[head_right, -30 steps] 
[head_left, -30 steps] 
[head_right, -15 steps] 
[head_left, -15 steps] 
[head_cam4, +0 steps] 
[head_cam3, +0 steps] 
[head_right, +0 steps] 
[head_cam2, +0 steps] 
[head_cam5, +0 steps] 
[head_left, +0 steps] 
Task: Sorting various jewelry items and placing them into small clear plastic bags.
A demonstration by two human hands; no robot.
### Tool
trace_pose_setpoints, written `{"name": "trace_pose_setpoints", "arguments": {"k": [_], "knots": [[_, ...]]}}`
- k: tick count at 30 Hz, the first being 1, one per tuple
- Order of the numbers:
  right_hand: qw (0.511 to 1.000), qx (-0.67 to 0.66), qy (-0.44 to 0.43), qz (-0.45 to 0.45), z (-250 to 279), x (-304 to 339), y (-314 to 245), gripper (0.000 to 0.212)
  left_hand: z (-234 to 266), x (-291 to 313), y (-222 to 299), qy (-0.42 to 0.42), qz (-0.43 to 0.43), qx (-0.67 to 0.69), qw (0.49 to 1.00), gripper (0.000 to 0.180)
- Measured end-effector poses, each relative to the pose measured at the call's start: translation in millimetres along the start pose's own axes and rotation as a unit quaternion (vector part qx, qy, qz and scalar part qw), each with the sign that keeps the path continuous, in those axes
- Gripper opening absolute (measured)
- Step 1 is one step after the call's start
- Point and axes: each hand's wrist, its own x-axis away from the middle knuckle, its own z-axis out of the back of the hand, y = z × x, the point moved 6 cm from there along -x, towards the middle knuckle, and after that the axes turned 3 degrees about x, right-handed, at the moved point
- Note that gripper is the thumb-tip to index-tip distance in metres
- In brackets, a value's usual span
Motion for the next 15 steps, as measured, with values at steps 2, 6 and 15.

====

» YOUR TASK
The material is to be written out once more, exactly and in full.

» FINAL ANSWER
[head_right, -30 steps] 
[head_left, -30 steps] 
[head_right, -15 steps] 
[head_left, -15 steps] 
[head_cam4, +0 steps] 
[head_cam3, +0 steps] 
[head_right, +0 steps] 
[head_cam2, +0 steps] 
[head_cam5, +0 steps] 
[head_left, +0 steps] 
Task: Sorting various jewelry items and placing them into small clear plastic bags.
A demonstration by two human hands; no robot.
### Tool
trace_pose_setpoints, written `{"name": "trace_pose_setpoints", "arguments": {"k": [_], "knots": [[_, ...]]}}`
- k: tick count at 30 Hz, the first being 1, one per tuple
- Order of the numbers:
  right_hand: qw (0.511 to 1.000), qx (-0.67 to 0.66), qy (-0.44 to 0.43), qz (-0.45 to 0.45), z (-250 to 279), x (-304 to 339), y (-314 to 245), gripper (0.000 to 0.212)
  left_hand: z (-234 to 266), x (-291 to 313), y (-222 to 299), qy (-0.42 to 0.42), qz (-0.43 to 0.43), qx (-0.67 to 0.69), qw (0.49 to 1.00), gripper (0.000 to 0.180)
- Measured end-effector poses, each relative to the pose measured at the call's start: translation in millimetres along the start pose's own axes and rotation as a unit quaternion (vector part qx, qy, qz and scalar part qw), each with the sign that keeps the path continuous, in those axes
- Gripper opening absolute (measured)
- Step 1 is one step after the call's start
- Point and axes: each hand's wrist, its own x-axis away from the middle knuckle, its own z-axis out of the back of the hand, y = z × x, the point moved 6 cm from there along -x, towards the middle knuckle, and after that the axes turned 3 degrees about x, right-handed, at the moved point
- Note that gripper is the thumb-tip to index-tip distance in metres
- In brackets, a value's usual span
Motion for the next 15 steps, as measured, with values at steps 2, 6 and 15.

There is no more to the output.